One-Line Summary: PII gating is the harness-layer scrubbing of personally identifiable information (and secrets, credentials, sensitive metadata) from data flowing across trust boundaries; ruflo's AIDefence plugin is the reference implementation, identifying 14+ classes of sensitive data and either redacting, blocking, or alerting based on configured policy.

Prerequisites: Cross-machine agent federation, permission and tool scoping primitives

What Is PII Gating?

When agent state crosses a trust boundary — sent to a federated peer, written to an external log, posted to a third-party API — there is a question to answer: does this contain anything that should not leave? PII gating is the discipline of asking that question consistently, automatically, and at the harness layer rather than per-tool.

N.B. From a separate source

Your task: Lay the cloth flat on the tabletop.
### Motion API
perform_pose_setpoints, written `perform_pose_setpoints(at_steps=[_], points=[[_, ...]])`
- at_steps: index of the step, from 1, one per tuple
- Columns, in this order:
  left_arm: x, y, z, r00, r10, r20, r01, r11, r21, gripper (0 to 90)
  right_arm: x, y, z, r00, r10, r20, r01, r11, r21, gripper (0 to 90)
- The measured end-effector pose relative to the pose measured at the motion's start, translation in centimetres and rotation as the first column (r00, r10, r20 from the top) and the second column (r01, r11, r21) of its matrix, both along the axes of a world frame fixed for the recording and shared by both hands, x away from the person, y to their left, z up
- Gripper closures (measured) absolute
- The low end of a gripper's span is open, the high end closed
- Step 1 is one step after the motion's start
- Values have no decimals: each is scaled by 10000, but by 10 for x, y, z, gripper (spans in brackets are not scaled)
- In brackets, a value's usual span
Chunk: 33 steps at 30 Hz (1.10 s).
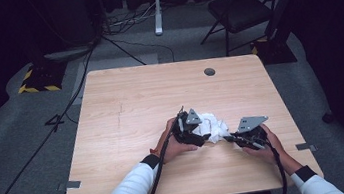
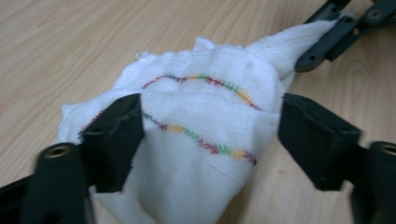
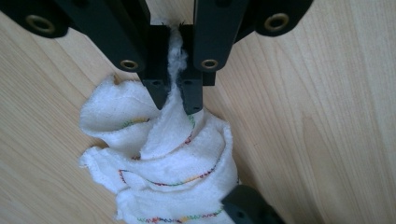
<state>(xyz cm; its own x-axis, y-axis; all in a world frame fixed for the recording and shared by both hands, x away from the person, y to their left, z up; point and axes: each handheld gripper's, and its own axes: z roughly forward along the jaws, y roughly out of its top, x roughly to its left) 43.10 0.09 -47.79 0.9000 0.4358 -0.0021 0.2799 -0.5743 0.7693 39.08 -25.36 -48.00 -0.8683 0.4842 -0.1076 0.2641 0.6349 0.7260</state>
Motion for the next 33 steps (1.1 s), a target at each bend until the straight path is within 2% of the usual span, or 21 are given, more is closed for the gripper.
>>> perform_pose_setpoints(at_steps=[1,2,3,4,5,8,9,10,13,16,19,20,21,22,23,24,26,30,31,33], points=[[2,0,-1,9999,62,105,-63,9999,140,315,0,0,0,10000,0,0,0,10000,0,867],[3,2,-2,10000,60,4,-60,10000,31,376,0,-1,0,10000,-9,-9,9,10000,39,869],[5,4,-1,10000,-53,17,53,9999,98,477,0,-2,1,10000,-74,32,74,10000,51,870],[5,6,0,10000,-67,25,67,9998,199,477,0,-2,1,10000,-74,32,74,10000,51,870],[5,9,2,9998,-190,56,188,9995,254,574,0,-3,2,9999,-118,113,117,9999,104,871],[3,12,8,9985,-489,257,477,9979,434,659,-1,-3,3,9997,-186,175,184,9997,133,872],[2,12,9,9981,-559,270,548,9977,411,792,-1,-4,4,9993,-277,263,275,9996,92,874],[-1,16,14,9969,-632,476,616,9975,353,821,-1,-5,5,9988,-360,318,357,9993,93,874],[-1,22,20,9954,-800,521,789,9966,234,895,-1,-7,6,9974,-577,427,571,9983,152,876],[-1,31,23,9943,-914,546,905,9957,185,898,0,-9,8,9963,-705,485,694,9973,248,876],[1,35,24,9957,-825,410,829,9965,-99,894,-1,-10,9,9954,-779,565,766,9967,260,876],[1,34,24,9975,-665,241,672,9974,-256,823,-1,-10,9,9950,-816,578,800,9964,282,876],[1,30,23,9986,-523,41,524,9984,-189,695,-1,-10,9,9949,-820,591,803,9963,309,876],[-2,22,22,9992,-398,-96,398,9992,26,516,-1,-11,10,9942,-832,677,810,9961,338,876],[-4,15,21,9993,-216,-299,220,9996,154,400,-1,-10,11,9941,-838,683,816,9961,340,877],[-4,15,21,9993,-216,-299,220,9996,154,312,-1,-10,11,9941,-838,683,816,9961,340,877],[-7,2,18,9984,-164,-535,192,9984,527,287,-2,-10,12,9938,-826,738,798,9960,397,877],[-10,-11,11,9979,-306,-563,343,9973,656,303,-3,-9,12,9938,-777,791,746,9963,422,876],[-11,-12,9,9989,-147,-451,188,9955,929,444,-4,-9,13,9937,-756,831,720,9964,458,876],[-10,-10,7,9999,-83,-152,100,9930,1178,587,-5,-9,14,9937,-705,874,666,9967,475,876]])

The categories of "sensitive" extend beyond classical PII:

  • Personal: names, emails, phone numbers, addresses, SSNs, DOBs.
  • Credentials: API keys, passwords, OAuth tokens, SSH keys, AWS credentials.
  • Internal: internal hostnames, IP ranges, service names, commit messages with vulnerability details.
  • Confidential business: customer data, unreleased product details, financial figures.
  • Code-level: secrets accidentally committed, embedded credentials in code or config.

A PII gate scans outbound payloads for these categories, redacts what it finds (or blocks, depending on policy), and emits an audit event.

How It Works

A typical PII-gating pipeline:

  1. Hook into outbound traffic: All outbound tool calls, federation messages, log writes are intercepted.
  2. Detection: Pattern matching (regex for credit cards, SSNs), entropy heuristics (high-entropy strings look like keys), trained classifiers (NER for names), and vocabulary lookups (hostnames, API key prefixes).
  3. Action: Redact (replace with [REDACTED-EMAIL]), block (refuse the operation), or alert (allow but warn).
  4. Audit: Log the detection event with category and action.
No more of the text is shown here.